How Hard Working Black Women Struggle

 

Former news anchor told Brittany Noble told Ebony Magazine, “A month after giving me the green light I was pulled back into his office. I was told ‘my natural hair is unprofessional and the equivalent to him throwing on a baseball cap to go to the grocery store.’ He said, ‘Mississippi viewers needed to see a beauty queen.”

#WorkingWhileBlack : How Hard Working Black Women Struggle

Soon after, Noble was fired due to unclear reasons.

As a young black female who will be starting a professional career soon, I find myself reading a lot of articles related to being a woman of color in the workplace. You can imagine my disbelief when I read on Forbes’s online website that only 60 black women will be promoted to a managerial position during the time it takes 100 men to get the same type of promotion, or the fact that 5 months ago they had to create another law in New York to ban hair discrimination against people of color.

I’m smart enough to know that there can be multiple inadvertent factors that can impact that statistic and the reasoning behind the need to even pass such a law, but I became wonderstruck with so many different ideas and how they pertained to me, not just as a woman, but as a woman of color. Ideas like the current state of the gender and race pay gap, as well as how different aspects of race and stories like Noble’s will impact my future as a black woman.

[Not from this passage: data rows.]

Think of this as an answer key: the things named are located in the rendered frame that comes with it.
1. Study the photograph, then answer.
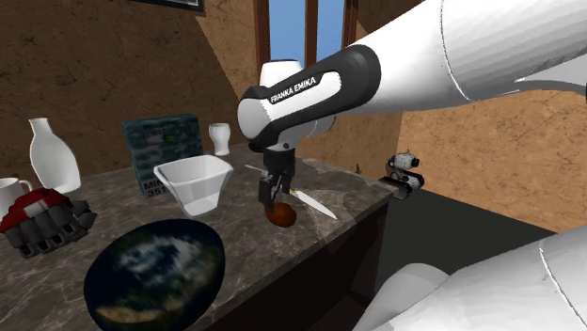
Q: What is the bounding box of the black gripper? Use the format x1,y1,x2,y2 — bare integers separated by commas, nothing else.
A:
258,149,297,206

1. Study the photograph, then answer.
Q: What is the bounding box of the brown egg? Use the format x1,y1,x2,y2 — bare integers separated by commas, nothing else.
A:
265,201,298,229

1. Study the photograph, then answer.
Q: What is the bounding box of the white knife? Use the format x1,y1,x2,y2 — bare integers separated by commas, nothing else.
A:
244,163,339,221

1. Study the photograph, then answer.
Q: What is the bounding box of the white drinking cup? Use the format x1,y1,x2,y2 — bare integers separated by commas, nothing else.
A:
208,121,232,157

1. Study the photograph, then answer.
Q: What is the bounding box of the white square bowl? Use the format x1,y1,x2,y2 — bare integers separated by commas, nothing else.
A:
152,154,234,218

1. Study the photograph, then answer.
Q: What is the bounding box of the dark green printed box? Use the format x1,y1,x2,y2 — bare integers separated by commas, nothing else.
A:
121,114,205,199

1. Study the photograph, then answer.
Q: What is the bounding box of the white and black toy robot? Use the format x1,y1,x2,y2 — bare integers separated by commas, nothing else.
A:
378,150,426,201

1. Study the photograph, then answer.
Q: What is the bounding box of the dark earth-print plate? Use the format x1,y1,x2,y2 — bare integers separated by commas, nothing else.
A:
83,218,228,331

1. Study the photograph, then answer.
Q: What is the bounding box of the white vase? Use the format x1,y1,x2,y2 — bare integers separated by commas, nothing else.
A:
28,117,83,195

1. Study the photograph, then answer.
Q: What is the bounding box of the red and grey glove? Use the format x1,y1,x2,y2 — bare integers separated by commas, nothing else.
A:
0,187,99,260

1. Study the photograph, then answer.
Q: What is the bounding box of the white mug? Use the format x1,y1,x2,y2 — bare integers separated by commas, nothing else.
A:
0,177,34,222

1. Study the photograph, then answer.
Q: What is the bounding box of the window with brown frame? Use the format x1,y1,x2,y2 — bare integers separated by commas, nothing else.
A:
253,0,360,71

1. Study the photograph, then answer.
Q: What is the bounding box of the dark framed wall picture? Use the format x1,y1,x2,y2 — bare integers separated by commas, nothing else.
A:
129,0,206,13

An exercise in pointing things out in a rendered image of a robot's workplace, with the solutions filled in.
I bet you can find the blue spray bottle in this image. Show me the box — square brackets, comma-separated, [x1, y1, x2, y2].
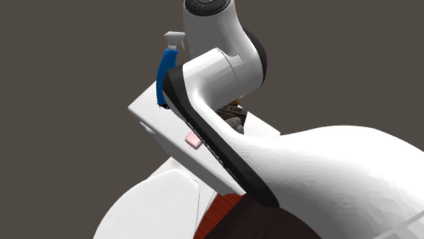
[155, 31, 187, 109]

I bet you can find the brown striped object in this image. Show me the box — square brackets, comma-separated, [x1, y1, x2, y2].
[216, 98, 248, 126]

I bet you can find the red-brown robot stand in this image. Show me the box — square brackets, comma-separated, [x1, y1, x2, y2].
[193, 193, 323, 239]

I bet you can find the pink soap bar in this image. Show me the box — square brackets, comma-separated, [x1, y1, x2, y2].
[184, 131, 203, 150]

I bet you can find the grey lumpy object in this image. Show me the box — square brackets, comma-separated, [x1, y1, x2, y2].
[225, 116, 245, 135]

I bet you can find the white toilet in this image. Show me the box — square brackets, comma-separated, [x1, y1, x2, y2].
[92, 80, 282, 239]

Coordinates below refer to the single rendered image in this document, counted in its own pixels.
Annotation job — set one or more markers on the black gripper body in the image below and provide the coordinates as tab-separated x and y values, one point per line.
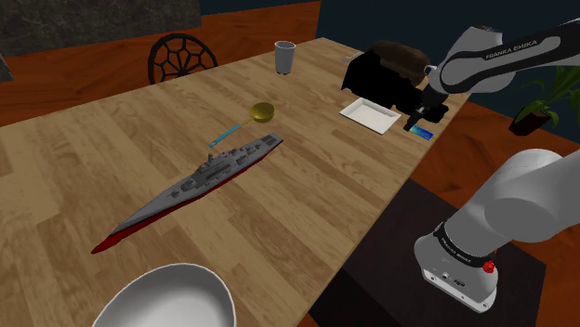
434	108

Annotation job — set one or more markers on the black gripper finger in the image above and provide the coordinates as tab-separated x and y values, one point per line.
412	121

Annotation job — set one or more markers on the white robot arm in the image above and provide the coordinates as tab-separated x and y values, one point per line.
521	199

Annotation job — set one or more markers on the blue phone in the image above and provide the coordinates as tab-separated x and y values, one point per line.
422	132

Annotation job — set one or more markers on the white rectangular tray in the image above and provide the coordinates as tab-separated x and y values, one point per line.
369	115

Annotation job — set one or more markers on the green potted plant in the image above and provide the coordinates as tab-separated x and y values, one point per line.
543	108

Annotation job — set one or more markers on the dark robot stand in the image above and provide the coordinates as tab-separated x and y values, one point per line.
398	253

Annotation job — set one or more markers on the wooden table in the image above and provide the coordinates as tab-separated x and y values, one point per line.
294	190

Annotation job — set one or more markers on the grey cup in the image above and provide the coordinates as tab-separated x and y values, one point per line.
284	56

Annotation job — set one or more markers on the grey model warship red hull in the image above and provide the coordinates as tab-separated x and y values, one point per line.
199	181

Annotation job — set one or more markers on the black round-backed chair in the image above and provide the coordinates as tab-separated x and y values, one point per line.
183	56

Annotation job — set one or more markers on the white bowl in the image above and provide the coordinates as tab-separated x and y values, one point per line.
172	299

Photo by Zach Vessels on Unsplash

We might be in between battles, but there is still a war on black women were hate-fueled attacks can and do happen each and every day. Attacks just like Dr. Tamika Cross, who was told by a flight attendant to put her hand down after she offered her service to help with a fellow plane passenger who was having a medical emergency. “We are looking for actual physicians or nurses or some type of medical personnel, we don’t have time to talk to you,” Cross was told by the flight attendant who only used the color of Dr. Cross’ skin to establish the false assumption that she couldn’t possibly be an obstetrician and a gynecologist, which she, in fact, is.



No, I’m not just another stereotypical “angry black woman,” I’m actually just scared because after the hard work I put in during high school and college, I might still be looked at as less than compared to my other colleagues. In 2016, the Pew Research Center uploaded the research of Eileen Patten who found many disturbing facts while researching the gender and minority pay gap. Patten wrote, “Black and Hispanic women with a college degree earn only about 70% the hourly wages of similarly educated white men ($23 and $22, respectively) (Patten, 2016).

I’m actually just scared because after the hard work I put in during high school and college, I might still be looked at as less than compared to my other colleagues BLACK WOMEN STRUGGLE WORKPLACE

Statistically, women of color could be left behind completely by non-woman of color. According to the Institute for Women’s Policy Research, “The pace of progress toward pay equity has been slow, and if progress continues at the same pace, it will take until 2059 for women to finally reach pay equality. For women of color, equal pay is even further away. Hispanic women will have to wait until 2248 to reach pay equality with White men and Black women will have to wait until 2124 for equal pay” (Institute for Women’s Policy Research, 2016).

To make women of color wait another century to be paid equally as white men and wait 65 more years than a non-woman of color to get paid equally is impractical, unjust, and inhumane. I don’t know about you, but I don’t have 105 years to wait, my nieces don’t have 105 years to wait. Hell, even my future granddaughters don’t have 105 years to wait.

The truth is, no matter what they write down in the history books for the next generation to read, we live in a world full of hate, evil, and discrimination so strong that some of the strongest, most capable men and women will never get any of the chances that they’ve worked so hard for because of something so simple as melanin. We live in a world that tells a beautiful professional black woman that they “talk white” and “act white,” like we are an exception to our kind.

Well, I refuse to be considered an anomaly. Black professional women are the brave warriors willing to rise up from our stereotypes and break the binding cycles created by decades of white money, political agendas, and the mainstream media in order to keep us down and keep us complacent.

Equality might not come tomorrow or the next day, but it will come, and, when it does, nothing will be able to stop the powerful force of a black woman chasing success; not even a prejudice boss or a racist flight attendant.